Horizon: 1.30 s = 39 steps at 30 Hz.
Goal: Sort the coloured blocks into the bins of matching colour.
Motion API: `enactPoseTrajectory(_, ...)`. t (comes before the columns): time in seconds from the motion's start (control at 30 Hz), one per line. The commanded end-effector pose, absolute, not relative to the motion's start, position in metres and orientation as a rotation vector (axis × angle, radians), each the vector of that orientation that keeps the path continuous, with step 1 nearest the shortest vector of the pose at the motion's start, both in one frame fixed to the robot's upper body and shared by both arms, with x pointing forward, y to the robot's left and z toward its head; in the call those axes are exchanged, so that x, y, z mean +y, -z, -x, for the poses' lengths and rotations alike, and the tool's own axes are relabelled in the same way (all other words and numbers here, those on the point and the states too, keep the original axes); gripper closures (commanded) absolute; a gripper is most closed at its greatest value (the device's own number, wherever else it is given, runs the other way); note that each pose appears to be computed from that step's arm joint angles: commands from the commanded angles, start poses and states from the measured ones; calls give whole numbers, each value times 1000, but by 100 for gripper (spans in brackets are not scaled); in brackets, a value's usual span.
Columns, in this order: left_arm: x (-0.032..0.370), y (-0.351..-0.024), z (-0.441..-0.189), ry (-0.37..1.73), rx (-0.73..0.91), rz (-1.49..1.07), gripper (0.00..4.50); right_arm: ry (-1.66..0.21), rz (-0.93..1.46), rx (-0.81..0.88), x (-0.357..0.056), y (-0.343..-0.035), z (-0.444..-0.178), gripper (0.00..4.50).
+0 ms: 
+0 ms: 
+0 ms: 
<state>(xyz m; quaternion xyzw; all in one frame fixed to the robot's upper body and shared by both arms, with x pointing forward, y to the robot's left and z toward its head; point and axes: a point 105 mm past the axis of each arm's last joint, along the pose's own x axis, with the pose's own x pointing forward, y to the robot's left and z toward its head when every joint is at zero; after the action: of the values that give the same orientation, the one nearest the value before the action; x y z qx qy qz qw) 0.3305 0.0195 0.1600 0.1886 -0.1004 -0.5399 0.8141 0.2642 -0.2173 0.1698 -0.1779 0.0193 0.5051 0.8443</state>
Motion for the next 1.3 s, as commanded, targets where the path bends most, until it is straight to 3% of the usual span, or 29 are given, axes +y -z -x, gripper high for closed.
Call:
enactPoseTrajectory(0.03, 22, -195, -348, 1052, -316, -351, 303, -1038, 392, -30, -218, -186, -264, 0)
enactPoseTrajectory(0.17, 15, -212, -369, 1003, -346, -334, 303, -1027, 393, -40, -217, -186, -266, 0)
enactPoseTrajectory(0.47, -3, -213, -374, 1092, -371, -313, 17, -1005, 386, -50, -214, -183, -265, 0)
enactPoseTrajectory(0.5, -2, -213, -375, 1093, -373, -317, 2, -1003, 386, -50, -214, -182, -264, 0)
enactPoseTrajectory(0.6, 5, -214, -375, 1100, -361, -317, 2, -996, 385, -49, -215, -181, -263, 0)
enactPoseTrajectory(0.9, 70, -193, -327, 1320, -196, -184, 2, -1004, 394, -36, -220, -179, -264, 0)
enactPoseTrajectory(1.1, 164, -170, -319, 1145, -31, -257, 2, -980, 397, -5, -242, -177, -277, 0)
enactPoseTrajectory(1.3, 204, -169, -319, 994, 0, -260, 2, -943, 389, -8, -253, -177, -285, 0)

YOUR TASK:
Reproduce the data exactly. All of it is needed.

REPLY TO THE EXERCISE:
Horizon: 1.30 s = 39 steps at 30 Hz.
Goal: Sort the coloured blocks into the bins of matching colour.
Motion API: `enactPoseTrajectory(_, ...)`. t (comes before the columns): time in seconds from the motion's start (control at 30 Hz), one per line. The commanded end-effector pose, absolute, not relative to the motion's start, position in metres and orientation as a rotation vector (axis × angle, radians), each the vector of that orientation that keeps the path continuous, with step 1 nearest the shortest vector of the pose at the motion's start, both in one frame fixed to the robot's upper body and shared by both arms, with x pointing forward, y to the robot's left and z toward its head; in the call those axes are exchanged, so that x, y, z mean +y, -z, -x, for the poses' lengths and rotations alike, and the tool's own axes are relabelled in the same way (all other words and numbers here, those on the point and the states too, keep the original axes); gripper closures (commanded) absolute; a gripper is most closed at its greatest value (the device's own number, wherever else it is given, runs the other way); note that each pose appears to be computed from that step's arm joint angles: commands from the commanded angles, start poses and states from the measured ones; calls give whole numbers, each value times 1000, but by 100 for gripper (spans in brackets are not scaled); in brackets, a value's usual span.
Columns, in this order: left_arm: x (-0.032..0.370), y (-0.351..-0.024), z (-0.441..-0.189), ry (-0.37..1.73), rx (-0.73..0.91), rz (-1.49..1.07), gripper (0.00..4.50); right_arm: ry (-1.66..0.21), rz (-0.93..1.46), rx (-0.81..0.88), x (-0.357..0.056), y (-0.343..-0.035), z (-0.444..-0.178), gripper (0.00..4.50).
+0 ms: 
+0 ms: 
+0 ms: 
<state>(xyz m; quaternion xyzw; all in one frame fixed to the robot's upper body and shared by both arms, with x pointing forward, y to the robot's left and z toward its head; point and axes: a point 105 mm past the axis of each arm's last joint, along the pose's own x axis, with the pose's own x pointing forward, y to the robot's left and z toward its head when every joint is at zero; after the action: of the values that give the same orientation, the one nearest the value before the action; x y z qx qy qz qw) 0.3305 0.0195 0.1600 0.1886 -0.1004 -0.5399 0.8141 0.2642 -0.2173 0.1698 -0.1779 0.0193 0.5051 0.8443</state>
Motion for the next 1.3 s, as commanded, targets where the path bends most, until it is straight to 3% of the usual span, or 29 are given, axes +y -z -x, gripper high for closed.
Call:
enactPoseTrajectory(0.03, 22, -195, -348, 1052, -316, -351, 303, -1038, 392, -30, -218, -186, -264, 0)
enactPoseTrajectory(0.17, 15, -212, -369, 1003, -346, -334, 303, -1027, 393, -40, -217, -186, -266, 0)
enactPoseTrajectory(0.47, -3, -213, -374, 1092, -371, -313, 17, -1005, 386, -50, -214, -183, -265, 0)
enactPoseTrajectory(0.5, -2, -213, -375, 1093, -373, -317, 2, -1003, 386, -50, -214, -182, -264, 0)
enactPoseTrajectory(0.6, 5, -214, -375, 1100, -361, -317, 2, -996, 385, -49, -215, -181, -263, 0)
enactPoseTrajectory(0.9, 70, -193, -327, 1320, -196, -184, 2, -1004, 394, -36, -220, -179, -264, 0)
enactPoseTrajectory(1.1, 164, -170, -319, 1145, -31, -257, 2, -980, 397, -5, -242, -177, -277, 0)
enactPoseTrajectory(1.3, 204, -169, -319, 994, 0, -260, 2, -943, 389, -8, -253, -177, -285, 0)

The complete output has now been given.